[SeaBIOS] about [SeaBIOS PATCH] Try to hard-reboot on rerun of post even on emulators.

Tue Apr 21 10:37:49 CEST 2015

Hi Amos,

On 04/21/15 01:31, Amos Kong wrote:
> Hi Kevin,
> 
> When I use old seabios in some stable linux release, some bootable
> devices (2 ide disks) would be lost when I try to restart guest by
> Ctrl+Alt+Delete during boot stage.
> 
> Releated Red Hat BZ: https://bugzilla.redhat.com/show_bug.cgi?id=1129549
> 
> I found an upstream commit [1] fixed this bug, but when I backport
> this patch to old seabios, guest will shutdown when I try to restart
> by Ctrl+Alt+Delete during boot stage.
> 
> Kevin, can you help to describe that:
> "Unfortunately, kvm does not keep a  pristine copy of the BIOS at 0xffff0000"
> It's a kvm (userspace, QEMU) bug?
> 
> If it's a qemu-kvm bug, I should also fix this bz in old stable release.
> 
> 
> [1] ===========================================
> commit 244caf86f11f5f65d166d91704f64cb673167abc
> Author: Kevin O'Connor <kevin at koconnor.net>
> Date:   Wed Sep 15 21:48:16 2010 -0400
> 
>     Try to hard-reboot on rerun of post even on emulators.
>     
>     Extend the hard-reboot logic to qemu and kvm.  On qemu, a reboot will
>     not reset the memory settings for 0xc0000-0xfffff, so copy that memory
>     area manually before rebooting.  Unfortunately, kvm does not keep a
>     pristine copy of the BIOS at 0xffff0000, so detect that case and
>     shutdown the machine.
> 
> Two backport dependences:
>   [PATCH] Try to hard-reboot processor on rerun of post under coreboot.
>   [PATCH] Don't do shadow copying of optionroms when CONFIG_OPTIONROMS_DEPLOYED.
> 

- Please open <https://bugzilla.redhat.com/show_bug.cgi?id=1027565>
  (it's a public bug)
- Please locate the "Unwrap comments" link, and click it
- Then go to comment #20 in the bug -- it's simplest to click this here:
  <https://bugzilla.redhat.com/show_bug.cgi?id=1027565#c20>

The diagrams in that comment explain the difference between the RHEL-6
and RHEL-7 memory maps that the corresponding QEMU versions provide.
Importantly, as Kevin explained too:

(a) in RHEL-6 qemu, the PAM registers that control *where* reads and
    writes to the region [0xc0000, 0xfffff] end up are not implemented
(b) in RHEL-6 qemu, the "pc.ram" RAMBlock that provides the guest's
    "main RAM" is *hidden* by the "pc.bios" RAMBlock in the
    [0xe0000, 0xfffff] region.
(c) in addition, the exact same "pc.bios" RAMBlock is visible at
    [0xfffe0000, 0xffffffff]

RHEL-7 is different. The PAM registers *are* implemented (well, mostly),
and whether [0xe0000, 0xfffff] shows a window into RAM or PCI address
space, that is controlled by some of these registers.

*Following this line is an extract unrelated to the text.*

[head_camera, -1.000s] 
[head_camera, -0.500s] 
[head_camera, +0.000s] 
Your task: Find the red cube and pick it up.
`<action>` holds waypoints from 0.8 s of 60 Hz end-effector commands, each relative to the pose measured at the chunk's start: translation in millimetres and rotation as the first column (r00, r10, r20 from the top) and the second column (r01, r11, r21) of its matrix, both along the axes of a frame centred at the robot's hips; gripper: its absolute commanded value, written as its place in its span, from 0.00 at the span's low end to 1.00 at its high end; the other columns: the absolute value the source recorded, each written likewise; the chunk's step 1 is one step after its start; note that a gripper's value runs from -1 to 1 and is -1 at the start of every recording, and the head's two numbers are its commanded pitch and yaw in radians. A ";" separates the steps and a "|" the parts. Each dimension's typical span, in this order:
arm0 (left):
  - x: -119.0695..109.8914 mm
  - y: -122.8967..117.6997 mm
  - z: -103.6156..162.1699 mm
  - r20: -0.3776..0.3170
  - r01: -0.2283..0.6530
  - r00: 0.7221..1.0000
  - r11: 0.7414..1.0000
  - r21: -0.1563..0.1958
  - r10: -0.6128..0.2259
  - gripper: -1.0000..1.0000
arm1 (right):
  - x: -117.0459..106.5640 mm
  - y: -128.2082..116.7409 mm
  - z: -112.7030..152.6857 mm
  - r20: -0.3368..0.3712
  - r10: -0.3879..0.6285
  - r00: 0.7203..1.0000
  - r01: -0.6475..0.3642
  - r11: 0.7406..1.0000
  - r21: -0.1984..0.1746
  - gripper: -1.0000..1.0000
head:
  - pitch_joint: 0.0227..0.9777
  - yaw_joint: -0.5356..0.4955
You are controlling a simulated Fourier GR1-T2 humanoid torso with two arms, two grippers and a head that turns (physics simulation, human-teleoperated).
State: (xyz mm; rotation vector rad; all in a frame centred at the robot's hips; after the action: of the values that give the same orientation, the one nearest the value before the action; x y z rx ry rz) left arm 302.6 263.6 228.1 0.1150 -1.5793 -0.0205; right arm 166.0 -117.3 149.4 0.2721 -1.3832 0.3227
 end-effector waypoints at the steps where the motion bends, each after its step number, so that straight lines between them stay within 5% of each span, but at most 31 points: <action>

If the registers are set so that reads go to the PCI address space
instead of RAM (= the "pc.ram" RAMBlock) -- grep the source for
"pam-pci") -- then the [0xe0000, 0xfffff] range ends up showing the
"isa-bios" range. Use the "info mtree" command. And "isa-bios" is again
an alias, a window into the "pc.bios" RAMBlock, that is visible in PCI
address space at 0xfffe0000.

In summary,
- on RHEL-6 you have no working PAM registers, and [0xc0000, 0xfffff]
  and [0xfffe0000, 0xffffffff] always show the same.
- on RHEL-7, you have (mostly) working PAM registers, and those can
  change what [0xc0000, 0xfffff] shows. Dependent on the PAM settings,
  this range can be a window into RAM, or it can be a window into
  "pc.bios", which resides at 0xfffe0000.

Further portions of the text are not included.